Со станции вернулись Бабушка, Катя и Дядя Ваня. Остальные сели в вагон. Он крутился под ногами, напоминал, чтоб не забыли попрощаться, предчувствие говорило, что расстаются надолго, может, навсегда, но попрощалась только Леся. Подковыляла на толстеньких ножках, очень больно потянула за ухо, он стерпел, потому что знал — не нарочно, а от неумения. Нагнулась и поцеловала прямо в нос, за что получила шлепка, а его довольно чувствительно отстранили ногой или, попросту говоря, пнули.

Потом грузили узлы и корзины, плакали, обнимались. И кругом все тоже грузились, обнимались и плакали. Это мало походило на обычное ежевечернее гуляние «вдоль Кременчугского».

И был еще один сюрприз: вторая дочь Нюры, почти взрослая, — Ганна, сказала: «Дай лапу, Букет, никто не знает, кому ты будешь подавать ее без нас», он дал и почему-то подумал, что замечание очень неглупое.

И действительно, через месяц он подавал лапу Вилли и носил новое имя Обеликс.

Вилли поразил сразу своей красотой, своей замечательной чистой одеждой и неизменным вроде бы хорошим настроением.

Он все время что-то насвистывал и часто смеялся.

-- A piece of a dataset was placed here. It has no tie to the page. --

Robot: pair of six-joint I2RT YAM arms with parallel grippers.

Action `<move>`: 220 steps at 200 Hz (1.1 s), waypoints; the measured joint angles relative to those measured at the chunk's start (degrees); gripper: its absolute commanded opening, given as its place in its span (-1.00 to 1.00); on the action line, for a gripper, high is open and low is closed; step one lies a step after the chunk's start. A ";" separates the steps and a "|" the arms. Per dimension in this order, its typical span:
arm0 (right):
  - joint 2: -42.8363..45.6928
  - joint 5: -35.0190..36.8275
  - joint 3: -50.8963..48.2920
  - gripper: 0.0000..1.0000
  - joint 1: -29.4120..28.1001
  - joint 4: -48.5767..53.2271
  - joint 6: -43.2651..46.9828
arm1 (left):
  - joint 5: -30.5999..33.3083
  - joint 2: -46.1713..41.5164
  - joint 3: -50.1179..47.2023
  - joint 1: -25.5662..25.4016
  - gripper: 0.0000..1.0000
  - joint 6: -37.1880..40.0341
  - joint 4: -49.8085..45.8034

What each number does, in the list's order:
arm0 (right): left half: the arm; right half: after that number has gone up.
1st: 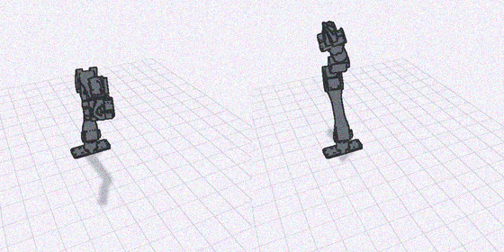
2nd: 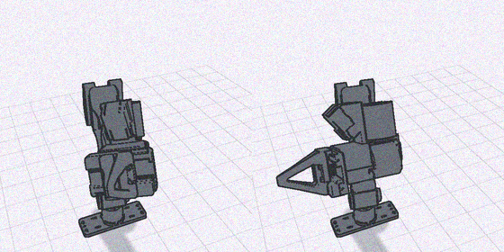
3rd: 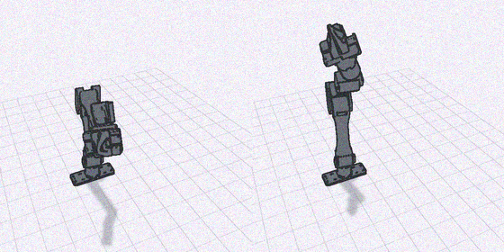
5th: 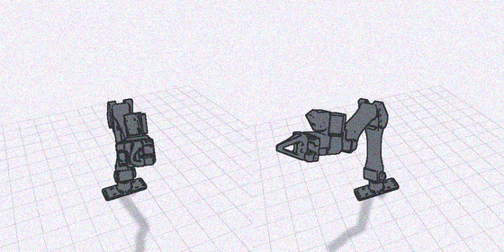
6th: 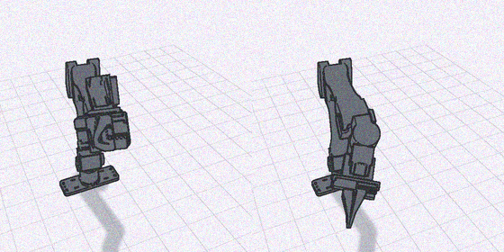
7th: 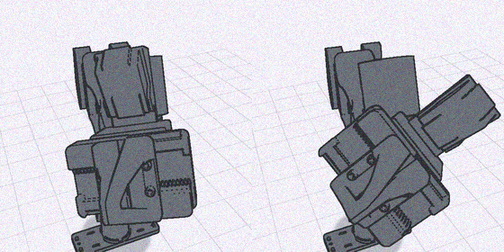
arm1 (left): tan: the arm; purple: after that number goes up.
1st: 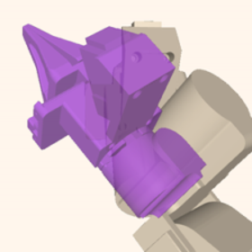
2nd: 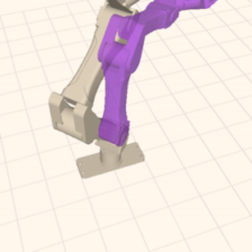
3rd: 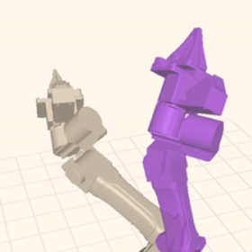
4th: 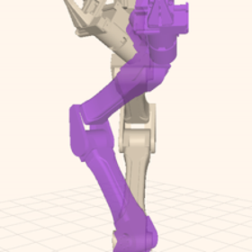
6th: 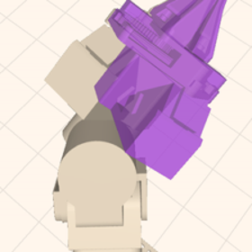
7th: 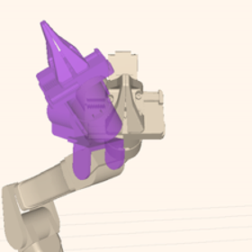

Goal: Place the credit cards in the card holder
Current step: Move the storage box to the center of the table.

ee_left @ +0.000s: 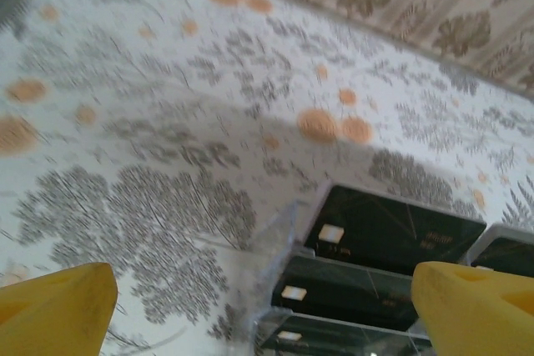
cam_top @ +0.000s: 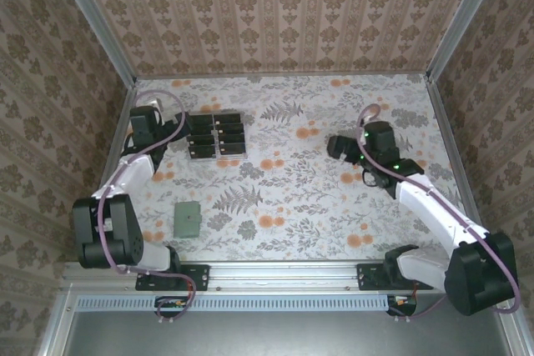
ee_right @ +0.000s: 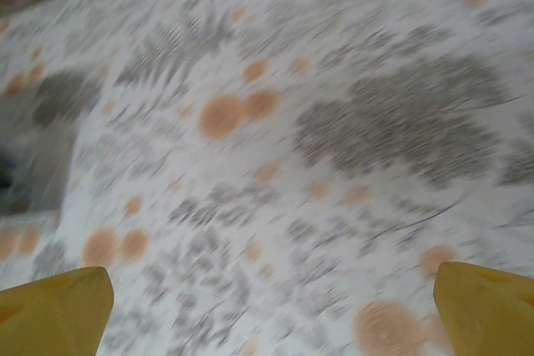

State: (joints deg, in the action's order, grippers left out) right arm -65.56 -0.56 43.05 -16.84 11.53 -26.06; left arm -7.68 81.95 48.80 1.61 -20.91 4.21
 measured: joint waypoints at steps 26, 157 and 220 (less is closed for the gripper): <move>0.00 -0.37 -0.52 1.00 -4.61 0.83 -1.73 | -3.39 2.38 0.00 0.00 1.00 -2.16 0.59; -0.02 0.26 -3.58 1.00 -6.97 0.92 -5.46 | -8.39 11.26 -0.20 -6.25 1.00 -8.55 10.95; -2.45 2.36 -3.56 1.00 -6.78 0.94 -5.68 | -6.23 11.34 -2.62 -16.57 1.00 -11.78 17.66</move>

Но Букет чувствовал, как от него пахнет страхом, обычным страхом мальчишки, поэтому держался с ним панибратски и лаял на него, ярясь понарошку.

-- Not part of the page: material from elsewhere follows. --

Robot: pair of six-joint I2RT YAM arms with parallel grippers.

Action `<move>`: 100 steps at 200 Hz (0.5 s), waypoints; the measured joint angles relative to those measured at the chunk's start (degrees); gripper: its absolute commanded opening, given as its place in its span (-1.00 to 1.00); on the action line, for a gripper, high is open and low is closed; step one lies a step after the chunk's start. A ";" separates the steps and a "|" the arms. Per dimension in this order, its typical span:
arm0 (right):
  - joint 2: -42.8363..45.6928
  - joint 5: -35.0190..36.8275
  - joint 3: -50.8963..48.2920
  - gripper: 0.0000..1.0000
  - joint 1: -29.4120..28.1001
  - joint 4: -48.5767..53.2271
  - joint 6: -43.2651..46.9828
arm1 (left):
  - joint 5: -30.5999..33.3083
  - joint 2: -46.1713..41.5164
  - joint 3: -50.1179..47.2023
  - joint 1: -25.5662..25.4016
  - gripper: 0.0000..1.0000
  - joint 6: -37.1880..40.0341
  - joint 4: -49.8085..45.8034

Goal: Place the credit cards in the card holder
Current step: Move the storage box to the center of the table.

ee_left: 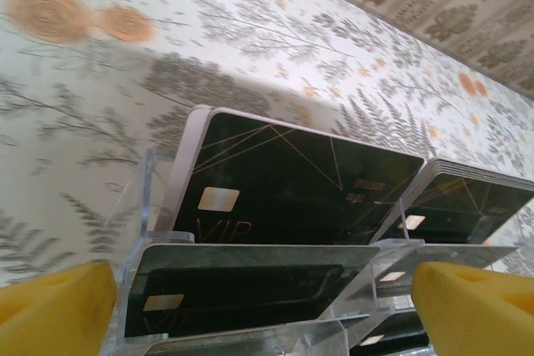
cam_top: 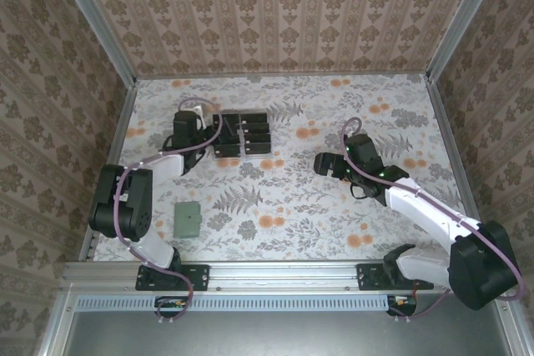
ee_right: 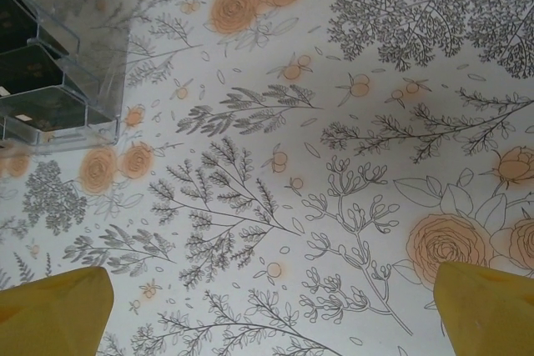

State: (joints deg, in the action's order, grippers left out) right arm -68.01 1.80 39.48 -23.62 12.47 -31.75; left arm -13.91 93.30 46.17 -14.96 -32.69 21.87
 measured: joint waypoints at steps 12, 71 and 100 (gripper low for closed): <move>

Бабушка тоже не боялась Вилли, а Катя и Дядя Ваня исчезли на следующий день после отъезда москвичей.

Нет, вернее, было так: сначала Бабушка очень боялась, и они вдвоем спрятались на сеновале в сарае. Но там их нашел слуга Вилли и согнал вниз.

Во дворе Вилли, ослепивший своей красотой и нарядностью, торжественно зачитал по маленькой книжке какие-то благоприятные слова, но среди них было и противное слово наказать .

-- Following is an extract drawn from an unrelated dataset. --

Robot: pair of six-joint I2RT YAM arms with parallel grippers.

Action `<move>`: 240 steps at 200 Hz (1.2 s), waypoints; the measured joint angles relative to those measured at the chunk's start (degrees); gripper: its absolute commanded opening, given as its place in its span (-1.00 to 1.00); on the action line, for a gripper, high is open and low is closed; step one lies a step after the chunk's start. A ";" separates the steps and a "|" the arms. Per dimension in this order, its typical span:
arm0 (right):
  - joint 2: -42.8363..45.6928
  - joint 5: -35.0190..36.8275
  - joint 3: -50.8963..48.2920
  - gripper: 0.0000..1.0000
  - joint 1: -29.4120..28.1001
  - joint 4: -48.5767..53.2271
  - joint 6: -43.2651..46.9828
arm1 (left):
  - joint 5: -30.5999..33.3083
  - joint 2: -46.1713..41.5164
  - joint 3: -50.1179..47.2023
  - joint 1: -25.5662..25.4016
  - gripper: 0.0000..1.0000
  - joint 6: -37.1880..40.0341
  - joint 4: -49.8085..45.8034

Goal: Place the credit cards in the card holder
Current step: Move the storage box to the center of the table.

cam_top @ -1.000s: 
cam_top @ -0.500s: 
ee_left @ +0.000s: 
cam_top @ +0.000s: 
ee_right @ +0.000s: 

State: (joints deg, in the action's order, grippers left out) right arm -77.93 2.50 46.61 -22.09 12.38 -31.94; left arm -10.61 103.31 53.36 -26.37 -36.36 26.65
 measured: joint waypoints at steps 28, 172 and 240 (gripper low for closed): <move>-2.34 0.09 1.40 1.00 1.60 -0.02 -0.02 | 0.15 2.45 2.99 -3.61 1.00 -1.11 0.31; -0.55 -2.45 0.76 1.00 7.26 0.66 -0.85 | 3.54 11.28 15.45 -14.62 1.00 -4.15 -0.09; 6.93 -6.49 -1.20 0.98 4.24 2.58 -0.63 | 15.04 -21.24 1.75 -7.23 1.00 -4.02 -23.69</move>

Бабушка кивала и все шептала ему: «Геть, Букет», но Букет видел, что нравится молодому красавцу и не уходил.

Ощущение не обмануло. После речи красавца Бабушка осторожно вошла в дом. За ней слуга. Букет было рванулся в сени, но дорогу преградил блестящий сапог.

Красавец говорил строго, но глаза его смеялись. Из его речи Букет понял, что зовут его теперь Обеликс, что гадить можно в саду, но не во дворе, а он во дворе никогда и не гадил, что в дом входить нельзя, а он и не имел такой привычки. В общем, банальности, но именно в первый же день новоиспеченный Обеликс услышал две насмешливые фразы. Звучали они так: «У тебя блохи, милейший!» и «А кто здесь самый красивый?»

Букет почувствовал в этих словах обидное и довольно злобно залаял на Вилли. Бабушка тотчас крикнула: «Молчи, Букет», и он понял, что она боится за него, а значит, любит.

Но Вилли лай очень развеселил: «О, ты умная зобака, это хорошо!» — хохотал он, и вот тогда Обеликс окончательно понял, что он — мальчишка, почти такой же, как старший Катин сын Петро.

Бабушка тоже довольно скоро поняла, что постоялец, несмотря на наличие слуги, кобуры на поясе и удивительно красивых блестящих сапог, — совсем нестрашен и, пожалуй, боится ее и всего вокруг не меньше, чем она. Их догадка подтвердилась в одну морозную зимнюю ночь.

«Но об этом потом, что-то долго он сегодня тащится до этой Сталинской. Да, да, Обеликс. Всплыло прежнее имя. Как же давно это было! Вилли пришел на вторую осень…»

Зиму прожили очень хорошо. Слуга Вилли помогал Бабушке по хозяйству, колол дрова и таскал воду, а Обеликс каждое утро провожал Вилли в сельсовет, так же как провожал Катю, но теперь знакомое здание называлось по-другому — комендатура.

Впрочем, выгон возле комендатуры по-прежнему был местом встречи собак. Но только Обеликсу разрешалось, как и в прежние времена, заходить вовнутрь.

Вилли там заведовал разными проводами, телефонными трубками и аппаратами. Он ходил по комнатам, а Обеликс лежал под столом в их комнате и дремал.

Да, в ту зиму он не высыпался, хотя Бабушка по ходатайству Вилли стала пускать его на ночь в сени.